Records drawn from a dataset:
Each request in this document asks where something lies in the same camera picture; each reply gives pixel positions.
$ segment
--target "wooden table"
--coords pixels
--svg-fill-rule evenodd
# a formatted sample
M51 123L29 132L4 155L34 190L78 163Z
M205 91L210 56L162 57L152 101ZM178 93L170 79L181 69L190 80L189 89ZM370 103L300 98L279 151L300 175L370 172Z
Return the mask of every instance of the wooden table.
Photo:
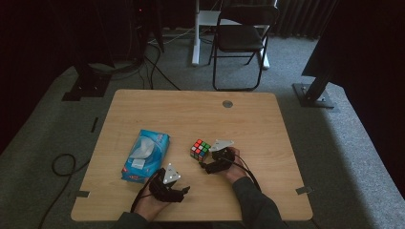
M189 155L198 138L235 141L283 220L311 219L308 196L296 192L304 184L274 94L145 90L116 92L80 188L90 195L76 198L72 219L117 220L130 210L142 184L122 180L121 169L140 129L170 135L162 167L172 163L181 175L173 188L191 186L182 203L172 203L156 220L241 220L229 183L208 175Z

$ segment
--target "white desk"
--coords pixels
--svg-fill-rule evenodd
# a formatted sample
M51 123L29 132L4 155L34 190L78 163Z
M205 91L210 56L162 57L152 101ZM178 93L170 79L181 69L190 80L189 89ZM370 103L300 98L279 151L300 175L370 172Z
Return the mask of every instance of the white desk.
M198 66L200 63L200 26L216 26L219 14L219 11L200 10L200 0L196 0L196 26L192 60L193 66ZM264 69L268 68L268 59L265 55Z

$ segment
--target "tissue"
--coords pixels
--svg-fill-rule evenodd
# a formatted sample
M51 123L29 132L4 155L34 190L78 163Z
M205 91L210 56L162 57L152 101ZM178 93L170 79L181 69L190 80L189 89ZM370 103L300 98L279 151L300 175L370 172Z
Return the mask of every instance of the tissue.
M140 130L122 168L122 179L143 183L161 166L169 146L168 134Z

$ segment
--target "floor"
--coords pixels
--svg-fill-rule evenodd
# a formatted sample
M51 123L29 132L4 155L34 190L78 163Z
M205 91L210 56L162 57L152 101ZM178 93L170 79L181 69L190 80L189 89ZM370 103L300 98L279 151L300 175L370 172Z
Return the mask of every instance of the floor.
M52 169L60 154L75 155L76 168L91 158L103 120L117 89L213 91L212 65L207 66L210 36L203 38L201 64L191 65L192 36L165 39L165 53L149 46L138 71L113 76L104 97L61 101L77 74L74 68L60 75L37 105L32 116L0 156L0 228L110 228L113 222L75 222L70 212L73 193L80 187L85 169L67 177ZM405 228L405 201L383 166L342 88L329 84L326 93L333 109L302 107L292 84L310 84L301 76L316 40L272 37L267 54L270 68L264 71L256 92L276 94L303 181L313 218L288 221L290 228ZM257 68L225 64L221 59L220 82L228 86L249 84ZM106 71L107 67L94 64ZM71 172L72 160L54 162L62 174ZM43 219L59 195L49 214Z

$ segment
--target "stand base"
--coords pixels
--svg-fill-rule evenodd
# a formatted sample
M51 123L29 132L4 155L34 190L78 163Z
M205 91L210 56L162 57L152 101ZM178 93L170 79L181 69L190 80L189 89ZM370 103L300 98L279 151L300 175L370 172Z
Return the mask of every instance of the stand base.
M307 100L306 93L309 87L310 84L292 84L292 88L295 94L297 94L302 107L327 108L329 111L337 112L336 106L330 101L330 97L326 91L323 91L321 96L315 101Z
M108 83L110 82L110 74L99 74L95 73L98 80L94 83L92 87L83 87L83 83L80 77L75 82L71 91L65 93L62 101L80 101L81 97L102 97L107 90Z

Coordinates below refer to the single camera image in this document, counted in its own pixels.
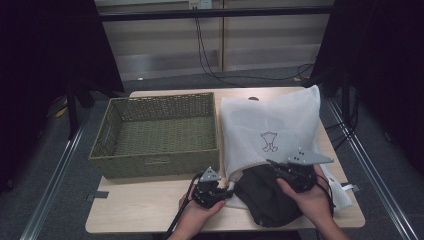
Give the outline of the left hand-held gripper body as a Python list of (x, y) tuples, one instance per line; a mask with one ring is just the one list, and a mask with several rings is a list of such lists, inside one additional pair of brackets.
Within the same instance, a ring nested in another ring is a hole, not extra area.
[(223, 190), (218, 188), (220, 180), (221, 176), (208, 167), (200, 176), (192, 192), (192, 199), (203, 208), (212, 208), (222, 200)]

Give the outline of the black metal stand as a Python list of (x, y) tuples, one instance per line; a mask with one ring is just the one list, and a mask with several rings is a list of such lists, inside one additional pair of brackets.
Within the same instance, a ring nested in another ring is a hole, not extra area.
[(342, 117), (345, 125), (348, 128), (352, 127), (351, 115), (350, 115), (350, 81), (349, 76), (346, 72), (342, 74)]
[(71, 140), (79, 129), (76, 101), (79, 101), (83, 108), (91, 108), (95, 100), (91, 94), (93, 84), (82, 80), (68, 80), (66, 86), (66, 99), (68, 117), (70, 122), (70, 132), (68, 139)]

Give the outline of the white mesh laundry bag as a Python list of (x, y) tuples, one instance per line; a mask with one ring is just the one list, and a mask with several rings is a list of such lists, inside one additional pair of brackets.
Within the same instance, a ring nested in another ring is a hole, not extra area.
[(286, 163), (301, 150), (320, 155), (320, 105), (317, 86), (275, 97), (250, 93), (223, 98), (220, 119), (227, 180), (237, 186), (243, 170), (268, 160)]

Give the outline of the green woven basket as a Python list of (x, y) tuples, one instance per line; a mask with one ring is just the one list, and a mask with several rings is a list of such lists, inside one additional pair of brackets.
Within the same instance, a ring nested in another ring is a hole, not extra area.
[(217, 170), (214, 94), (110, 100), (89, 160), (107, 179)]

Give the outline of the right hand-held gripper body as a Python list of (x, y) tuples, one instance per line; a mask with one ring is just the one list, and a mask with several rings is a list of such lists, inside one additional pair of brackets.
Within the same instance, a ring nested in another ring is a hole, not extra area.
[(333, 163), (334, 160), (322, 154), (299, 147), (290, 155), (283, 165), (286, 182), (296, 193), (303, 193), (313, 188), (317, 182), (314, 166), (317, 164)]

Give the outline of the dark cloth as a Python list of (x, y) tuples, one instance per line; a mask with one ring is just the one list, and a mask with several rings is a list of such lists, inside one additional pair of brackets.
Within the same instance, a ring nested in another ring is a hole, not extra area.
[(270, 164), (247, 168), (234, 188), (254, 222), (262, 227), (284, 226), (302, 215), (296, 202), (276, 182), (272, 169)]

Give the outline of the person's right hand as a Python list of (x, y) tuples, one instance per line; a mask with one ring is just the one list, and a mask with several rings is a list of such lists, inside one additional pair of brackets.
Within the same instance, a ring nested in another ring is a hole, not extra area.
[(278, 178), (276, 180), (282, 191), (296, 202), (302, 213), (312, 223), (320, 216), (332, 216), (329, 187), (325, 175), (319, 165), (315, 165), (314, 170), (317, 174), (317, 183), (311, 190), (303, 193), (296, 193), (284, 179)]

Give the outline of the wall power outlet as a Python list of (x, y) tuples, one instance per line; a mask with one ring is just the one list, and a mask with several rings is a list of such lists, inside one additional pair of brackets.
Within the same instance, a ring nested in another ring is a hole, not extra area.
[(189, 8), (195, 9), (211, 9), (212, 0), (188, 0)]

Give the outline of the person's left hand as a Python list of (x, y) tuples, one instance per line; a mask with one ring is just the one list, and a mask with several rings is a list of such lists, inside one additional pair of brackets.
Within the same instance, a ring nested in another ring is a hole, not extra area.
[(212, 208), (207, 209), (199, 206), (196, 202), (190, 201), (183, 210), (175, 230), (187, 230), (195, 233), (196, 236), (207, 223), (208, 219), (217, 214), (225, 204), (226, 201), (223, 200), (216, 203)]

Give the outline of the black horizontal bar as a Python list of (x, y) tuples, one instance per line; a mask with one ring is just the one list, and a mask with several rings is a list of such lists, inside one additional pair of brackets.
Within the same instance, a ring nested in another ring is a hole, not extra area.
[(102, 22), (115, 22), (115, 21), (191, 19), (191, 18), (313, 15), (313, 14), (330, 14), (330, 13), (333, 13), (335, 10), (336, 8), (334, 6), (200, 9), (200, 10), (172, 10), (172, 11), (154, 11), (154, 12), (102, 13), (99, 15), (99, 18), (101, 19)]

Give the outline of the dark curtain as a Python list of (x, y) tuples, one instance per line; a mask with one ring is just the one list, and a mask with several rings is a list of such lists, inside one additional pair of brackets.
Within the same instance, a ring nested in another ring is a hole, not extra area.
[(424, 0), (334, 0), (311, 83), (352, 84), (424, 175)]
[(0, 0), (0, 195), (58, 97), (124, 87), (94, 0)]

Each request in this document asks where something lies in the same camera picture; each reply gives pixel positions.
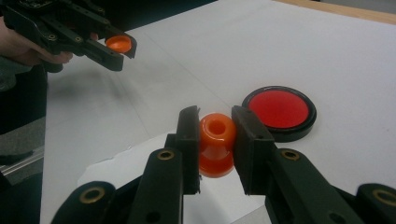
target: finger
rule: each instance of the finger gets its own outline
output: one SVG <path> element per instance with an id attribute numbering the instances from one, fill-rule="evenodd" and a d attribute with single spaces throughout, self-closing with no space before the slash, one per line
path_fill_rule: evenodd
<path id="1" fill-rule="evenodd" d="M 99 35 L 96 33 L 91 33 L 91 39 L 92 40 L 98 40 L 99 39 Z"/>
<path id="2" fill-rule="evenodd" d="M 41 59 L 37 56 L 37 52 L 32 49 L 24 52 L 23 54 L 9 57 L 9 59 L 28 66 L 34 66 L 41 63 Z"/>
<path id="3" fill-rule="evenodd" d="M 44 53 L 38 52 L 37 55 L 38 55 L 38 58 L 40 58 L 46 62 L 49 62 L 49 63 L 68 63 L 73 58 L 73 53 L 64 52 L 64 51 L 62 51 L 58 55 L 52 55 L 47 52 L 44 52 Z"/>

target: dark background
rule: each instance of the dark background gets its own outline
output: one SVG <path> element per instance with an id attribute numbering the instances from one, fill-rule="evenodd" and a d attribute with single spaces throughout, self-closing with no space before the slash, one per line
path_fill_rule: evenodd
<path id="1" fill-rule="evenodd" d="M 216 0 L 92 0 L 106 11 L 111 24 L 127 31 Z"/>

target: orange cup
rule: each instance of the orange cup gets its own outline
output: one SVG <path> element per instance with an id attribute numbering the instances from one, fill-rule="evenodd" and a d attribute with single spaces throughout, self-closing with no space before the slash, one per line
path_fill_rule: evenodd
<path id="1" fill-rule="evenodd" d="M 221 177 L 233 169 L 233 143 L 236 128 L 227 116 L 214 113 L 200 121 L 200 174 Z"/>
<path id="2" fill-rule="evenodd" d="M 132 48 L 132 41 L 126 35 L 115 35 L 106 41 L 106 45 L 117 53 L 125 53 Z"/>

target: black plastic part
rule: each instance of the black plastic part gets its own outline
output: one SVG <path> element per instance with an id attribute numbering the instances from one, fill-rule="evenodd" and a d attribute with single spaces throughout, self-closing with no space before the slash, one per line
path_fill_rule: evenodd
<path id="1" fill-rule="evenodd" d="M 8 179 L 0 172 L 0 193 L 4 190 L 9 189 L 11 184 L 9 183 Z"/>
<path id="2" fill-rule="evenodd" d="M 311 132 L 312 127 L 317 118 L 317 110 L 315 108 L 315 105 L 306 95 L 295 89 L 289 87 L 282 87 L 282 86 L 263 87 L 249 94 L 243 101 L 242 106 L 248 108 L 251 99 L 253 99 L 257 94 L 260 94 L 264 91 L 287 91 L 293 93 L 294 95 L 300 97 L 308 106 L 308 117 L 300 125 L 287 129 L 266 126 L 276 142 L 285 143 L 285 142 L 296 141 L 298 139 L 305 137 L 307 134 L 309 134 L 309 132 Z"/>
<path id="3" fill-rule="evenodd" d="M 139 187 L 140 179 L 141 176 L 116 190 L 116 196 L 112 201 L 106 215 L 106 223 L 126 223 L 129 213 L 132 209 L 132 203 L 134 201 L 137 188 Z"/>
<path id="4" fill-rule="evenodd" d="M 58 5 L 59 1 L 42 1 L 42 0 L 20 0 L 17 4 L 27 10 L 32 10 L 34 12 L 40 12 L 43 10 L 52 9 L 54 6 Z"/>
<path id="5" fill-rule="evenodd" d="M 247 108 L 235 105 L 232 119 L 236 126 L 233 164 L 245 194 L 266 194 L 270 177 L 267 162 L 276 150 L 274 138 Z"/>
<path id="6" fill-rule="evenodd" d="M 355 211 L 358 211 L 357 205 L 356 205 L 356 196 L 352 195 L 342 189 L 339 189 L 337 187 L 334 187 L 335 190 L 337 190 L 338 194 L 346 201 L 346 203 Z"/>
<path id="7" fill-rule="evenodd" d="M 196 105 L 180 111 L 177 132 L 166 136 L 165 147 L 179 150 L 183 155 L 183 194 L 195 194 L 199 183 L 199 117 Z"/>
<path id="8" fill-rule="evenodd" d="M 0 223 L 39 223 L 42 183 L 39 173 L 0 191 Z"/>
<path id="9" fill-rule="evenodd" d="M 279 149 L 270 168 L 277 188 L 269 192 L 268 198 L 276 198 L 281 192 L 292 213 L 293 223 L 363 223 L 304 154 L 292 149 Z"/>
<path id="10" fill-rule="evenodd" d="M 182 156 L 177 149 L 152 152 L 127 223 L 182 223 Z"/>
<path id="11" fill-rule="evenodd" d="M 356 205 L 365 223 L 396 223 L 396 189 L 380 184 L 361 185 Z"/>
<path id="12" fill-rule="evenodd" d="M 96 63 L 111 71 L 121 71 L 123 67 L 122 55 L 93 40 L 84 43 L 84 54 Z"/>
<path id="13" fill-rule="evenodd" d="M 294 216 L 285 198 L 279 193 L 265 197 L 265 207 L 272 224 L 293 224 Z"/>
<path id="14" fill-rule="evenodd" d="M 114 186 L 107 182 L 94 181 L 85 184 L 67 198 L 52 223 L 111 223 L 106 220 L 106 216 L 115 194 Z"/>

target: human hand
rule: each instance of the human hand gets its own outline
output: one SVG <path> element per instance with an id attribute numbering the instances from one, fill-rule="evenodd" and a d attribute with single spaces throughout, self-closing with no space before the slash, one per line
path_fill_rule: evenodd
<path id="1" fill-rule="evenodd" d="M 71 52 L 61 52 L 58 55 L 47 52 L 24 36 L 8 29 L 3 17 L 0 17 L 0 55 L 29 66 L 40 64 L 43 60 L 49 63 L 68 63 L 73 57 Z"/>

▶ Task instructions
Report all lines in the records that include the string "black".

▶ Solution
Give the outline of the black metal stand as a Python list of (x, y) tuples, one instance per line; a mask with one ring is just the one list, and a mask with several rings is a list of such lists, inside one additional pair of brackets.
Give the outline of the black horizontal bar as a Python list of (x, y) tuples, one instance per line; a mask with one ring is just the one list, and a mask with several rings is a list of such lists, inside one additional pair of brackets.
target: black plastic part
rule: each instance of the black plastic part gets its own outline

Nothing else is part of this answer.